The first one here is the classic bayer pattern I just discussed. The second is sigma's foveon system. Here every photosite is made up of three photodiodes that are stacked vertically. Instead of a filter it uses the properties of light traversing silicon to sepearet the primary colours: different wavelengths can penetrate deeper into silicon (and get absorbed at different depths). the advantage is that you don't need colour filters or demosaicing. The disadvantage (one of ) is an increased cost per pixel. Generally foveon sensors have a smaller pixel count but gerater light sensitivity and higher or equal colour resolution than higher resolution bayer pattern sensors.
The third one that's going to get a lot of talk over the enxt few weeks is fuji's superccd EXR. Here the bayer 2x2 pattern is mirrored horizontally and vertically to create a 4x4 base block. This puts photosites of the same colour next to eachother. An EXR sensor can be run in two configurations: high resolution and high dynamic-range/low noise. In the latter mode, the adjescant pixels are "binned" together into a superpixel with four times the light gathering capability of its smaller brethren. This gives an increased dynamic range and a reduction of noise.
However, there's a rather big "but". Remember that per-pixel overhead from the microlenses?

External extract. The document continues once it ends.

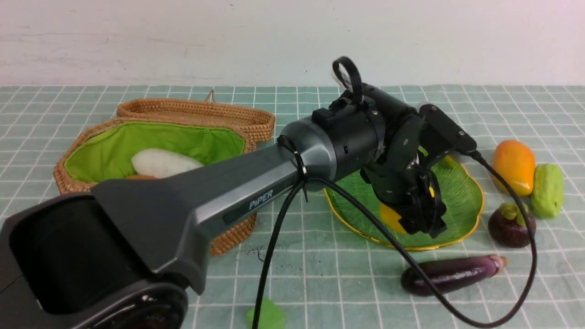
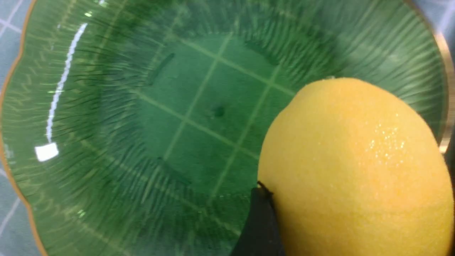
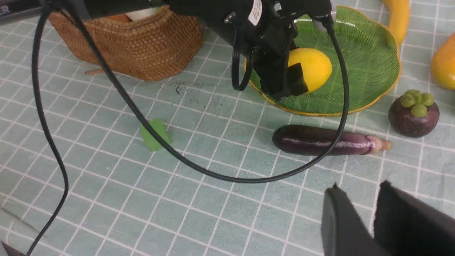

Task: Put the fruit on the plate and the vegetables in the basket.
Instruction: Grab a lemon with your left arm and place it on the plate on the right, then grab an eggplant with your right arm and place it in the basket on the left.

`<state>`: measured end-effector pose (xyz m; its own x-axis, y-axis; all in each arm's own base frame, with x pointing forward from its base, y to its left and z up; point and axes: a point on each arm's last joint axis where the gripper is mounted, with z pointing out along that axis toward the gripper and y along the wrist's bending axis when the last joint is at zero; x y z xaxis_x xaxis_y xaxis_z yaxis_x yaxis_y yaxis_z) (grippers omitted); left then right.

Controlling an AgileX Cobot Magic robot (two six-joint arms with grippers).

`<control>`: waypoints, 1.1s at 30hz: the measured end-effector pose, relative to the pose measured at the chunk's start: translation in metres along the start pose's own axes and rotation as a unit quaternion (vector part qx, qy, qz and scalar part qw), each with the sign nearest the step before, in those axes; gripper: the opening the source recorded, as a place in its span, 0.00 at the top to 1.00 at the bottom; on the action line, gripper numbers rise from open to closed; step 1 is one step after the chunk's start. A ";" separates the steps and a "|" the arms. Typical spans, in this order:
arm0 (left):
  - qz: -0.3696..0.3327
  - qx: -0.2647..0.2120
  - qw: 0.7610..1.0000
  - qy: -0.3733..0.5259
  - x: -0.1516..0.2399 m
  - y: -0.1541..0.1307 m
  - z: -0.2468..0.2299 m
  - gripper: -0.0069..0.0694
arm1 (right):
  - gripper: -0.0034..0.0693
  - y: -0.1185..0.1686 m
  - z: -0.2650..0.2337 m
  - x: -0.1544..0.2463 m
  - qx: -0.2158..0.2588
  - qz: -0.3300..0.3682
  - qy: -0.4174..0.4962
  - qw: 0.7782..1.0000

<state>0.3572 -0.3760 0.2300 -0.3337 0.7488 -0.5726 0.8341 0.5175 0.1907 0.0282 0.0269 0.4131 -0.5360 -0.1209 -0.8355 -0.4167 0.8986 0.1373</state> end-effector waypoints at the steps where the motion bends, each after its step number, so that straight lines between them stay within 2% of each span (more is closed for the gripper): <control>1: 0.003 -0.004 1.000 0.001 0.001 0.001 0.002 0.18 | 0.72 0.000 0.000 0.000 -0.001 0.000 0.001 1.000; 6: 0.006 -0.010 1.000 -0.004 0.001 0.004 0.002 0.18 | 0.72 0.001 0.000 0.000 -0.006 0.002 0.001 1.000; 13: 0.006 -0.013 1.000 -0.011 -0.004 0.006 -0.010 0.04 | 0.72 0.001 0.000 0.000 -0.007 0.002 0.002 1.000; 18: 0.004 -0.013 1.000 -0.011 -0.009 0.008 -0.034 0.06 | 0.71 0.001 0.000 0.000 -0.007 0.003 0.001 1.000; 22: -0.023 -0.013 1.000 -0.001 -0.013 0.011 -0.073 0.17 | 0.71 0.001 0.002 -0.001 -0.007 0.003 0.002 1.000; 24: -0.052 -0.015 0.999 -0.006 -0.016 0.013 -0.103 0.29 | 0.71 0.000 0.006 -0.003 -0.006 0.005 0.011 1.000; 25: -0.083 -0.019 0.996 -0.025 -0.020 0.016 -0.144 0.45 | 0.70 -0.001 0.014 -0.007 -0.006 0.008 0.025 1.000; 26: -0.090 -0.019 0.995 -0.026 -0.020 0.016 -0.148 0.47 | 0.70 -0.002 0.015 -0.007 -0.006 0.008 0.027 1.000; 27: -0.110 -0.022 0.993 -0.044 -0.021 0.018 -0.181 0.62 | 0.70 -0.003 0.025 -0.012 -0.005 0.006 0.045 0.999; 28: -0.113 -0.024 0.992 -0.051 -0.022 0.018 -0.190 0.66 | 0.70 -0.004 0.027 -0.012 -0.005 0.005 0.047 0.999; 29: -0.124 -0.027 0.989 -0.069 -0.019 0.019 -0.227 0.83 | 0.70 -0.006 0.039 -0.017 -0.005 0.002 0.067 0.998; 30: -0.131 -0.030 0.988 -0.080 -0.015 0.019 -0.256 0.91 | 0.70 -0.008 0.051 -0.021 -0.005 -0.002 0.084 0.996; 33: -0.139 -0.032 0.985 -0.093 -0.004 0.018 -0.301 0.93 | 0.70 -0.012 0.072 -0.029 -0.004 -0.008 0.107 0.994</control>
<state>0.2413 -0.2453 0.4757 -0.4543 0.4885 -0.7450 0.6900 0.7219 0.0525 0.1020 0.0498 0.3970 -0.6729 -0.2224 -0.7055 -0.4317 0.8926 0.1304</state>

Well, you get that here too and because of this the 4 combined smaller photosites do not have the light gathering capability of a pixel that is four times bigger. That means you can't simply say "create a 48 megapixel camera that can run as a 12 megapixel equivalent of current cameras" because this overhead would make each of the superpixels gather significantly less light than the existing photosites in a 12 MP sesor. Unless you use microelnses, of course (adn aer very good at them).
Also, it says "superCCD" for a reason, not superCMOS.
Another alternative, which is not depicted here, is a 3CCD type system. here there's actually three sensors spread about the mirror chamber and a central "mirror" that reflects light in different directions depending on the wavelength. The advantage is that you don't need a colour filter so you lose less light, and you don't need demosaicing so you get fewer artifacts. The disadvantage is that you get the cost of three sensors, allignment is very very critical (and hard) and there's no feasible way of providing in-body IS.
Anti-Alias filter
Recent olympus cameras have a reputation of having pretty heavy Anti-alias (AA) filters, which badly influences their sharpness. The micro-fourthirds cameras, however, have a lighter one thanks to an improved image processor that can handle with AA-filter's arch-nemesis "moiré". Moiré is the effect when a small pattern in an image (say a square pattern on a tie) resonates with itself because some of the detail falls between the gaps of sensor photosites. Say you have a tiny pattern of black and white like BWBWBWBWBW but when this gets projected onto the sensor all the W's fall on the photodiode and all the B's fall on the transistors and overhead (see why I started with the microlenses). The resulting image will have WWWWWWW and the pattern is lost. An AA filter turns all the tiny BW's into GG's (gray-gray). You still don't quite have the pattern, but at least you don't get any fake bright or dark blobs.
A good example of moiré is teh tie example above. Ever seen a TV interview and when one of the guests moved their tie seemed to pulse? That's moiré.
A related problem that AA filters deal with is "jaggies". Jaggies are when diagonal lines seem to be sharp and blocky rather than smooth. The culprit here is a combination of the gaps mentioned above and an artifact of analog-todigital conversion.
So: stronger AA filter: less sharpness, moire and jaggies. Weaker AA filter: more sharpness, moire and jaggies.
Microlenses help against both jaggies and moiré, by the way.
More?
That's it for now. If you want more explanations about anything, just ask and I'll do my best to give a comprehensible rundown.